I tell her that I once dated a guy who went to Brown when I was at another college in the area, and there seemed to be a hesitation in interacting with the rest of the city out of some kind of fear. I tried to be understanding of it, until that same boyfriend went to Egypt on Spring Break. Not that Egypt is a place nobody should visit, but if a trip like that doesn’t intimidate you, why would you be nervous to walk down College Hill?
“Looking at it now as a woman who’s also a Black woman and who’s learning– I think I’m more aware now of what kind of messaging the people around me are receiving, the school and– and other schools. Not just in Providence, it’s not just Providence.”
That’s when I point out that you do have colleges in some towns where every bar and restaurant and store is full all the time as a result of having that college there, but for some reason, Providence — even with multiple colleges and comparatively small square footage — doesn’t seem to benefit.
“Right now we’re talking about how– You say encouragement and discouragement and I think that’s what it’s about.

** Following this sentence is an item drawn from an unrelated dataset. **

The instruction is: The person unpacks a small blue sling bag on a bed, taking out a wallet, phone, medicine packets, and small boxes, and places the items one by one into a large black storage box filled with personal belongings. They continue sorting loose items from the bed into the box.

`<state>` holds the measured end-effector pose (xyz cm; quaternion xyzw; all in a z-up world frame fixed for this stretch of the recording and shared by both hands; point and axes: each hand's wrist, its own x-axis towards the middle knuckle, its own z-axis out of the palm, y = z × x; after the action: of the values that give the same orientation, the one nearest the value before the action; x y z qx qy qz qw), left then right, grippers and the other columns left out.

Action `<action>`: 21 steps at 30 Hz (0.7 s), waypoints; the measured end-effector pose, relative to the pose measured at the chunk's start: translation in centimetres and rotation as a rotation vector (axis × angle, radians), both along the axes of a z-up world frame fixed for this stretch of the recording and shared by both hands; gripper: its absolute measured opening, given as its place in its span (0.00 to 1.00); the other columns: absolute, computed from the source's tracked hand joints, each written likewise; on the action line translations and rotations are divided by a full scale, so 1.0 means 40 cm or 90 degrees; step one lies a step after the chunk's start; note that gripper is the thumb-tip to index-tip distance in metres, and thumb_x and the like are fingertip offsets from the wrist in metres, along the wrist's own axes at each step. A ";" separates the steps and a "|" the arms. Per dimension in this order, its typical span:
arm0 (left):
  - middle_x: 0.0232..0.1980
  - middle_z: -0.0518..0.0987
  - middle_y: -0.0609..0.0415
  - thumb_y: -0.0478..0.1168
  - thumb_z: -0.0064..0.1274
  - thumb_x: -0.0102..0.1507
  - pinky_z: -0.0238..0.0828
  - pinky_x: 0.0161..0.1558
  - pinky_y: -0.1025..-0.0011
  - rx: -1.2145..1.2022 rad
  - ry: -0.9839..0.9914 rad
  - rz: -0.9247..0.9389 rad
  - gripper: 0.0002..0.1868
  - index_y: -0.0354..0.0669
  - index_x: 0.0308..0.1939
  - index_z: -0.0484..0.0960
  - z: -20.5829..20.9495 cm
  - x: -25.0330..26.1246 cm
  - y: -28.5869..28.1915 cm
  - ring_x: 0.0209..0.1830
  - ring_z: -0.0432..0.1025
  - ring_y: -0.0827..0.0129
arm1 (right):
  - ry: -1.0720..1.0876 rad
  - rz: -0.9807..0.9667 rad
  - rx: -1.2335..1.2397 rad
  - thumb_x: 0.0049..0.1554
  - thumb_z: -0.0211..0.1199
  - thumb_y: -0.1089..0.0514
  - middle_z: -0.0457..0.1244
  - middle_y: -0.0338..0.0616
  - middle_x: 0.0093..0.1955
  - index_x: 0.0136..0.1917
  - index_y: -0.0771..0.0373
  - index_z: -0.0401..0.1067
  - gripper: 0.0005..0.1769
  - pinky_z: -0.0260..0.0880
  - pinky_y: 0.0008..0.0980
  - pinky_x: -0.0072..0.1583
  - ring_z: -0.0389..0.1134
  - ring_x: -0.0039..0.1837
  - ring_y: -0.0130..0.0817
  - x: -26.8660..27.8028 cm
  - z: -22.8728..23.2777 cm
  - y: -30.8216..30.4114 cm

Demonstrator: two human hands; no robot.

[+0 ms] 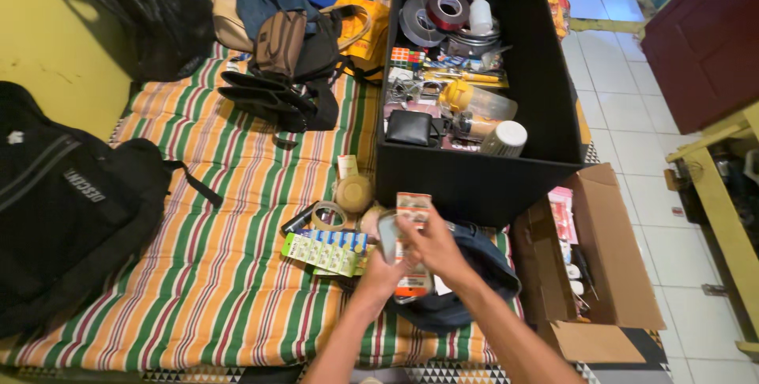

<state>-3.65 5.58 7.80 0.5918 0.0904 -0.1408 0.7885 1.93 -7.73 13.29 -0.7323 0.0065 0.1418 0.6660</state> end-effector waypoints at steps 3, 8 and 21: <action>0.47 0.87 0.46 0.49 0.67 0.55 0.79 0.43 0.63 0.028 0.150 0.143 0.31 0.34 0.57 0.80 -0.018 0.015 0.061 0.42 0.81 0.62 | 0.027 0.067 -0.021 0.65 0.54 0.45 0.68 0.40 0.52 0.64 0.64 0.67 0.23 0.69 0.30 0.49 0.67 0.49 0.26 0.016 -0.012 0.054; 0.43 0.87 0.47 0.44 0.67 0.56 0.80 0.39 0.63 0.233 0.156 0.286 0.25 0.31 0.52 0.84 -0.061 0.071 0.200 0.38 0.83 0.62 | 0.038 0.329 -0.185 0.69 0.57 0.45 0.70 0.55 0.41 0.46 0.73 0.77 0.26 0.70 0.41 0.46 0.68 0.39 0.37 0.004 -0.074 -0.021; 0.63 0.70 0.43 0.42 0.59 0.58 0.41 0.70 0.37 0.938 -0.232 -0.111 0.26 0.39 0.59 0.76 0.026 -0.022 0.021 0.71 0.57 0.49 | 0.028 0.228 -0.627 0.48 0.72 0.40 0.66 0.60 0.60 0.73 0.61 0.57 0.47 0.67 0.47 0.64 0.67 0.64 0.56 -0.038 -0.256 -0.147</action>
<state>-4.53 6.42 8.83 0.9838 -0.0172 -0.0060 0.1786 0.40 -13.59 3.06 -0.9451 -0.0392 0.2488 0.2081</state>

That’s the next conversation. Or one of the next to have. The same way we say that it’s not enough to not be racist, you have to be anti-racist. It’s not enough to not stand in the way of engaging with the community and the people who live in that community. You have to push for that. You have to say to students and faculty and staff: Are you patronizing local restaurants? Are you shopping local? Are you involved in local groups? Going out and volunteering for local organizations? What are you giving to the city? Because these schools get so much out of the cities they’re in. What are they giving back? Not just economically, but to the fabric. To the fabric of the place. How does that look?”
She’s currently making a list of all the places she wants to check out, but every so often, she has to cross off a name of a business that won’t be returning.
“I wish I had got here sooner, but it’s weird, because I was here, right? I was here for years and I wasn’t here. I wasn’t here until I was. I think about that all the time.”
Maybe it’s something we all need to think about as we enter the next phase of normal.
What kind of city do we want to live in and what are we all doing to contribute to that vision while we’re all still here?